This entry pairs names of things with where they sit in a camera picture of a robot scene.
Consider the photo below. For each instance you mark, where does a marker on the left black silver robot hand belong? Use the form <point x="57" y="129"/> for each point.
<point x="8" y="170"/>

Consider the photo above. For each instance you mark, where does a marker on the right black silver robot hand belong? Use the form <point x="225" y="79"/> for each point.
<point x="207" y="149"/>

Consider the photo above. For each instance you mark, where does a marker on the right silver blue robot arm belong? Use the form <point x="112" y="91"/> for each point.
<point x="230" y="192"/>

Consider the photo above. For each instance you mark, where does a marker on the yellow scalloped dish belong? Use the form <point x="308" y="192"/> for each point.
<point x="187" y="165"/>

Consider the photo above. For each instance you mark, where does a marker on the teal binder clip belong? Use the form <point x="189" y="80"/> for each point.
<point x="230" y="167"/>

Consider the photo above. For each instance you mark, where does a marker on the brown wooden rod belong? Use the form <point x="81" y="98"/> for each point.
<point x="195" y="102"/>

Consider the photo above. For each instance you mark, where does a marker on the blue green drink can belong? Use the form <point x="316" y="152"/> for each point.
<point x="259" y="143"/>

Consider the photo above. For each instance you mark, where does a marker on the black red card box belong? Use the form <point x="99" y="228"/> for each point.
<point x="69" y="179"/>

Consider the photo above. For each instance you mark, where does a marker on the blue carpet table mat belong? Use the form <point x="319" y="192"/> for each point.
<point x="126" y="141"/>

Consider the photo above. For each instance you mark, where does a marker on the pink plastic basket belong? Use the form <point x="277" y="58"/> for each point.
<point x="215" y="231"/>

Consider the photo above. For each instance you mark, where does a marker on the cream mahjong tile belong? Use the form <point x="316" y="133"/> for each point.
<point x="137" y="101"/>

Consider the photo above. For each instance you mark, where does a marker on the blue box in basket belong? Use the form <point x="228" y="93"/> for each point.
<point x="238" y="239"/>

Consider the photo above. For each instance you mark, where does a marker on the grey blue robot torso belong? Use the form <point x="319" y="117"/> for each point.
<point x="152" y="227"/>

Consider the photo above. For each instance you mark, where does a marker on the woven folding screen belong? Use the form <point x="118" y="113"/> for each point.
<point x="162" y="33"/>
####################
- _Aim of the task_
Write out the data above once more, exactly as it reads.

- _Task result_
This entry pairs names of things with where they sit in a camera picture of a robot scene.
Consider the photo below. For each instance you mark, where does a marker on the left black silver robot hand belong? Use the form <point x="57" y="129"/> for each point.
<point x="8" y="170"/>

Consider the photo above. For each instance you mark, where does a marker on the right black silver robot hand belong? Use the form <point x="225" y="79"/> for each point.
<point x="207" y="149"/>

Consider the photo above. For each instance you mark, where does a marker on the right silver blue robot arm belong? Use the form <point x="112" y="91"/> for each point.
<point x="230" y="192"/>

Consider the photo above. For each instance you mark, where does a marker on the yellow scalloped dish belong? Use the form <point x="308" y="192"/> for each point.
<point x="187" y="165"/>

Consider the photo above. For each instance you mark, where does a marker on the teal binder clip belong? Use the form <point x="189" y="80"/> for each point.
<point x="230" y="167"/>

Consider the photo above. For each instance you mark, where does a marker on the brown wooden rod belong? Use the form <point x="81" y="98"/> for each point.
<point x="195" y="102"/>

Consider the photo above. For each instance you mark, where does a marker on the blue green drink can belong? Use the form <point x="316" y="152"/> for each point.
<point x="259" y="143"/>

Consider the photo above. For each instance you mark, where does a marker on the black red card box belong? Use the form <point x="99" y="228"/> for each point.
<point x="69" y="179"/>

Consider the photo above. For each instance you mark, where does a marker on the blue carpet table mat belong? Use the form <point x="319" y="192"/> for each point.
<point x="126" y="141"/>

Consider the photo above. For each instance you mark, where does a marker on the pink plastic basket belong? Use the form <point x="277" y="58"/> for each point.
<point x="215" y="231"/>

Consider the photo above. For each instance you mark, where does a marker on the cream mahjong tile belong? Use the form <point x="316" y="133"/> for each point.
<point x="137" y="101"/>

Consider the photo above. For each instance you mark, where does a marker on the blue box in basket belong? Use the form <point x="228" y="93"/> for each point.
<point x="238" y="239"/>

Consider the photo above. For each instance you mark, where does a marker on the grey blue robot torso belong? Use the form <point x="319" y="117"/> for each point.
<point x="152" y="227"/>

Consider the photo above. For each instance you mark, where does a marker on the woven folding screen belong? Use the form <point x="118" y="113"/> for each point.
<point x="162" y="33"/>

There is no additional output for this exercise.